Что еще сказать про тот безмолвный день, когда я отвернулся от ее лица к темной бездне эгоизма? Я бежал от красоты, теперь красота бежит меня. Как провожу я свои дни? Не с живым телом, но у мраморной плиты, в черном искусстве бритвы и скальпеля и расчленяя то, что люблю.
Слишком горько?

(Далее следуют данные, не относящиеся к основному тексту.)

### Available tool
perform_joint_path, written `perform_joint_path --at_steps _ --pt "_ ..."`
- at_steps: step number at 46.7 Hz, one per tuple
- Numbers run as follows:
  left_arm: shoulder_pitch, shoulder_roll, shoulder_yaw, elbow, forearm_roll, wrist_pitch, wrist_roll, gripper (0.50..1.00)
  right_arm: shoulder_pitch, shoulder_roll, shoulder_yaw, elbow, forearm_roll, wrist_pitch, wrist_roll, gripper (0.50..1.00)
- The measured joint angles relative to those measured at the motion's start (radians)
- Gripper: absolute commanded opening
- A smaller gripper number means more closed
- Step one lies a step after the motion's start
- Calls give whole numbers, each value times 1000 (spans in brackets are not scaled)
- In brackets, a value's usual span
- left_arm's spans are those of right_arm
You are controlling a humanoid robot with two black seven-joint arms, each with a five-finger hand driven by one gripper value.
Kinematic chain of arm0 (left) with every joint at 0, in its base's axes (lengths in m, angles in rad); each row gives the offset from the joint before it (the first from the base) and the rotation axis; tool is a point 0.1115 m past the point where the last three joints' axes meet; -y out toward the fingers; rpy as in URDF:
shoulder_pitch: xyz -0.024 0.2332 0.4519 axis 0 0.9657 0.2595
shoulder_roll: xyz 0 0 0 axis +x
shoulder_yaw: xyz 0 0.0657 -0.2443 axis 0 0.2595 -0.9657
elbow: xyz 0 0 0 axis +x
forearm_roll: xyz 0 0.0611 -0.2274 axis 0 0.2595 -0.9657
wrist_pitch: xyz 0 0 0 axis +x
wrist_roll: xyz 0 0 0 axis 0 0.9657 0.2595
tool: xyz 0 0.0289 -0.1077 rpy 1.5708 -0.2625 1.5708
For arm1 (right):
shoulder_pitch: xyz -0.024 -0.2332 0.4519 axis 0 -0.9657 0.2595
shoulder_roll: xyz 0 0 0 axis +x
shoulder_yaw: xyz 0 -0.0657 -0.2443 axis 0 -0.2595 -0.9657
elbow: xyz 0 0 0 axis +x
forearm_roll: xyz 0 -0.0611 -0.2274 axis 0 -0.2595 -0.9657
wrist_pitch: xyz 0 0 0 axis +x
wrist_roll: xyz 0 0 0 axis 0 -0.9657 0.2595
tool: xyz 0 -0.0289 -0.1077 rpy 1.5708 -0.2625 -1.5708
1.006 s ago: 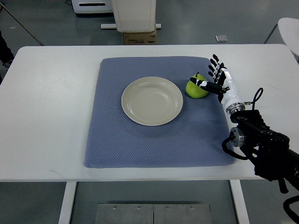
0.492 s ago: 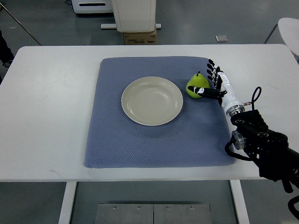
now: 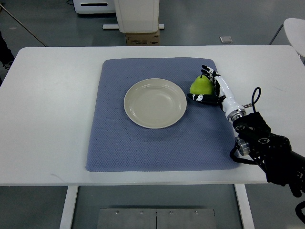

Возможно, однако я понял, что горька сама человеческая природа, в ней переплетаются корни полыни и желчи, в ней захоронена смерть при жизни, которая все равно боится могилы. Убив часть себя, я боюсь ее меньше, чем тот, кто убивает нечаянной рукой, совершает ежедневное самоубийство, что предшествует всякому преступлению. Любовь к деньгам. Страх смерти. Спаренный двигатель человеческой расы. Глупо искать крылья, да? И даже негуманно? Но я мечтаю о полете, не чтобы уподобиться ангелам, но чтобы воспарить над ничтожностью всего. Ничтожностью самого себя. Против ежедневной смерти – иконография крыльев.
– Гендель, она умирает. – Смерть моей матери, ее хрупкое драчливое тело стало зимней шелухой.
Мы собрались вокруг ее кровати, отец стоял справа, я слева, ее сестра в ногах, мой брат ерзал на выцветшем стуле. Большие часы отмеривали секунды с монотонностью метронома. Сиделка поглядывала на свои часики. Мертвые не своевременны. Мать просыпалась в 7, завтракала в 9, писала письма до ленча, дремала до 2.30, забирала меня в 3, сдавала в 4, отдавала распоряжения прислуге до 5, читала, принимала ванну, одевалась к ужину, съедала его и засыпала к 11 – и все равно прожила на три дня дольше, чем предсказал врач. Все эти три дня родные провели вот так вокруг нее, ели по очереди, спали на раскладушках, не разговаривали, а виновато поглядывали друг на друга, словно подавали тайный сигнал: «Неужели это время никогда не кончится?»